> Problem details
The lines to copy are those with "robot" in them. Pull each one from the entries below.

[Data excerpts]
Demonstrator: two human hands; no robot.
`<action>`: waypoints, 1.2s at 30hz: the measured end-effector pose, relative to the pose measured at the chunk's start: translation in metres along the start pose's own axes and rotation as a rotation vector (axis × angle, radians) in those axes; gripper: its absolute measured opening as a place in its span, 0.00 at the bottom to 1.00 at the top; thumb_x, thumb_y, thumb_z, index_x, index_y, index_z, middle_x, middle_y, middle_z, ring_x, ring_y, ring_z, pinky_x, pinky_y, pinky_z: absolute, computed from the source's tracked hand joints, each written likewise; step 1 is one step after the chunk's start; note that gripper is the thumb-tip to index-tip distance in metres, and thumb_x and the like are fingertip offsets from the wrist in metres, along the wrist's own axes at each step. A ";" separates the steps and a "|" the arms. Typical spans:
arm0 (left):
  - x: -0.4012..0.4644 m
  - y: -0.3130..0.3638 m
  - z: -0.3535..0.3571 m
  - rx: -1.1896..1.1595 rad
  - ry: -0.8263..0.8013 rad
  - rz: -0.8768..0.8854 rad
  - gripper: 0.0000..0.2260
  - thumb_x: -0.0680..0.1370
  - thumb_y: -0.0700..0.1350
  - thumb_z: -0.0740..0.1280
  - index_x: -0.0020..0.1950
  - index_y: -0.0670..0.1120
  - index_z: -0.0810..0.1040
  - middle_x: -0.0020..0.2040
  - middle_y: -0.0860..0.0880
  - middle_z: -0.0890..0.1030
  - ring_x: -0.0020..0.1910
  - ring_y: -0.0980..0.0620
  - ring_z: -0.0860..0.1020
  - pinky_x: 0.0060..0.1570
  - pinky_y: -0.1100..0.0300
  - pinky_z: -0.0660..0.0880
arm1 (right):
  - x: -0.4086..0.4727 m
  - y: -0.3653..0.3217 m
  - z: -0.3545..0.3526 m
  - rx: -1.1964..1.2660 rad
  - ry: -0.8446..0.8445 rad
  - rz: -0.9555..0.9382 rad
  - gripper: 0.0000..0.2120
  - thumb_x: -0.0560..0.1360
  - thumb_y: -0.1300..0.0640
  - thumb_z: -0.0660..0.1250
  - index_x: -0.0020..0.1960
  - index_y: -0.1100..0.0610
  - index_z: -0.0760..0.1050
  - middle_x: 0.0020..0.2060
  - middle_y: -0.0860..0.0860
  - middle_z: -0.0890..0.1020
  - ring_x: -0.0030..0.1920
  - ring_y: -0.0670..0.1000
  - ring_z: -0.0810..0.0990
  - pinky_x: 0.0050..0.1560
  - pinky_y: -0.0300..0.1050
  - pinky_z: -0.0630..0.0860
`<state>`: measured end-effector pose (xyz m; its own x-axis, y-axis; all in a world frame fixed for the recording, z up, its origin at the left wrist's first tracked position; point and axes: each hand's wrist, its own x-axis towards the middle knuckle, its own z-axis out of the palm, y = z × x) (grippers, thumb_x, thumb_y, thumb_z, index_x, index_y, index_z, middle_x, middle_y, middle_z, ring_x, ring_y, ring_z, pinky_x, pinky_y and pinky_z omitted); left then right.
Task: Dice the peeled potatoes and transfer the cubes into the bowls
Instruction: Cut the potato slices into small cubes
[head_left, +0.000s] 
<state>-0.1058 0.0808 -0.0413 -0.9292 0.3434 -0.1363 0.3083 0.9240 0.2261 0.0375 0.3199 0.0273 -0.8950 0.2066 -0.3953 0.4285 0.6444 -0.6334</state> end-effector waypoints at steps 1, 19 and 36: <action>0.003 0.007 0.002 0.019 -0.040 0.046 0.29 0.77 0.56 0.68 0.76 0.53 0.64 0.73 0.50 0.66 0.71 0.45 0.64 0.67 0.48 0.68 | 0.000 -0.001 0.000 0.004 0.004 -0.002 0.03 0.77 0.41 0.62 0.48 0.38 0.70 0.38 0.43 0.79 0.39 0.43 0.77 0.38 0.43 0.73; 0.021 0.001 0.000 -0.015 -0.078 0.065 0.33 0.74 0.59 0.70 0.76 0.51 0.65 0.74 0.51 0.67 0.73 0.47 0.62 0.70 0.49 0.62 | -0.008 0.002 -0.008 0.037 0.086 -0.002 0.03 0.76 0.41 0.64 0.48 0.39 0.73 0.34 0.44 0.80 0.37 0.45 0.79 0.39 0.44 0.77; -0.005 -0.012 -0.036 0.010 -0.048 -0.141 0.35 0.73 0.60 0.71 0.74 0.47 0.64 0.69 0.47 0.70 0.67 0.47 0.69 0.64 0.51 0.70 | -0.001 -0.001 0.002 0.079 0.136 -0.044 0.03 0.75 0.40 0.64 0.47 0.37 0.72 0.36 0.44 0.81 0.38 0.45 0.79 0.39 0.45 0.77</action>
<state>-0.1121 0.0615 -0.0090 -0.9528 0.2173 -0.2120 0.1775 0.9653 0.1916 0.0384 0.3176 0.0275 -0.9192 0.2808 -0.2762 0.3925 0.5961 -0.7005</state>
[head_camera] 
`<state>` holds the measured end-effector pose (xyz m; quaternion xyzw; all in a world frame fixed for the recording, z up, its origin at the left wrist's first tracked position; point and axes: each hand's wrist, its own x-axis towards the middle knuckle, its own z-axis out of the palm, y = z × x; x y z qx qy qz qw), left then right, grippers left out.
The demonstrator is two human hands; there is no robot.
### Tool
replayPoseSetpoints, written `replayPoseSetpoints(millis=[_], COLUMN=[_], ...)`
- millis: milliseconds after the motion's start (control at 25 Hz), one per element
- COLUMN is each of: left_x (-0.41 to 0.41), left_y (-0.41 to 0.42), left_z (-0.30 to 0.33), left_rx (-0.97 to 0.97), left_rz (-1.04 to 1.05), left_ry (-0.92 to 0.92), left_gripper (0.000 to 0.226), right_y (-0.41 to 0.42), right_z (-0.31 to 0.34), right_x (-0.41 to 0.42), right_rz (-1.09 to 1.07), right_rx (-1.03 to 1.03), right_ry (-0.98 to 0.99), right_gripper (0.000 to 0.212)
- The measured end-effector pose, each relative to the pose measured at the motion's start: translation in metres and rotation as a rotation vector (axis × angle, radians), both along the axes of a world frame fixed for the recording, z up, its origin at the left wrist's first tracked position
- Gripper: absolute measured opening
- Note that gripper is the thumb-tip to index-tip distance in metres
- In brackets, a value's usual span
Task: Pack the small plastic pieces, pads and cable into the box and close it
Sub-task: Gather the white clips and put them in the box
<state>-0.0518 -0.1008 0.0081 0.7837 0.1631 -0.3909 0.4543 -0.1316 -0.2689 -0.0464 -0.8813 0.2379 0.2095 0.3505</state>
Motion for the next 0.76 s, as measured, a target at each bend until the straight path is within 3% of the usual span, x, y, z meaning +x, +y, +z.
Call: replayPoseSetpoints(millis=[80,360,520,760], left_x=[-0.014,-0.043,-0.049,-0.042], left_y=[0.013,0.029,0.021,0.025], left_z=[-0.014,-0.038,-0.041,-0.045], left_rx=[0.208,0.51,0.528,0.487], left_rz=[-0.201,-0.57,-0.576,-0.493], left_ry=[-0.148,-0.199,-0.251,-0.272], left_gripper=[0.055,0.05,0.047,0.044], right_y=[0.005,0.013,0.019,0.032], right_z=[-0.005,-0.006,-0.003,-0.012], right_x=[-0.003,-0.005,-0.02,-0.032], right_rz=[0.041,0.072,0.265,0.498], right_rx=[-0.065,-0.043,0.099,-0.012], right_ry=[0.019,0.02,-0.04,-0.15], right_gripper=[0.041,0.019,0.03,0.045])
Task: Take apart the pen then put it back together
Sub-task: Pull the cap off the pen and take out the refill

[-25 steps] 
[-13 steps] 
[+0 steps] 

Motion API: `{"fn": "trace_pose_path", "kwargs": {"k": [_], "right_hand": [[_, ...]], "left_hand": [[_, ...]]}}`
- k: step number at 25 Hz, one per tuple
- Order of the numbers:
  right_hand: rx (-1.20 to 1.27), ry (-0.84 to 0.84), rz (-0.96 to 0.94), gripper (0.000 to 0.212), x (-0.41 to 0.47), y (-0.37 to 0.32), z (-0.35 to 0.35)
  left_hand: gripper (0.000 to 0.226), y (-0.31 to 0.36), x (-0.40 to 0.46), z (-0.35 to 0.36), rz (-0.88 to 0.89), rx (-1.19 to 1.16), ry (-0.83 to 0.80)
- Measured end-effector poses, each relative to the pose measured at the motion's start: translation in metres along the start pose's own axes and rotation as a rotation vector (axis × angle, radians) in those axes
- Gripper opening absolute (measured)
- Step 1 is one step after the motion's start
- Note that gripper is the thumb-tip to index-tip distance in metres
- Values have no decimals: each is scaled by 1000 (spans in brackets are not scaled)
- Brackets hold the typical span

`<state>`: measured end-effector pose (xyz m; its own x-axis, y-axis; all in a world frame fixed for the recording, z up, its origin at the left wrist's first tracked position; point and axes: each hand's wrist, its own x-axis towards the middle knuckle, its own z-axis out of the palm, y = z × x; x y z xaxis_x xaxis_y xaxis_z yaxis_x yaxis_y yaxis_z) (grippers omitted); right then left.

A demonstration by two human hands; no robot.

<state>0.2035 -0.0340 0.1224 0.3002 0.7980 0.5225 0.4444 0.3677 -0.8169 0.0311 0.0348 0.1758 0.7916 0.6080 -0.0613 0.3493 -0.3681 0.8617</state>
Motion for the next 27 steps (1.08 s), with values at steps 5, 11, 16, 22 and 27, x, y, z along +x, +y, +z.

> Output below
Demonstrator: two human hands; no robot.
The demonstrator is two human hands; there is no robot.
A demonstration by two human hands; no robot.

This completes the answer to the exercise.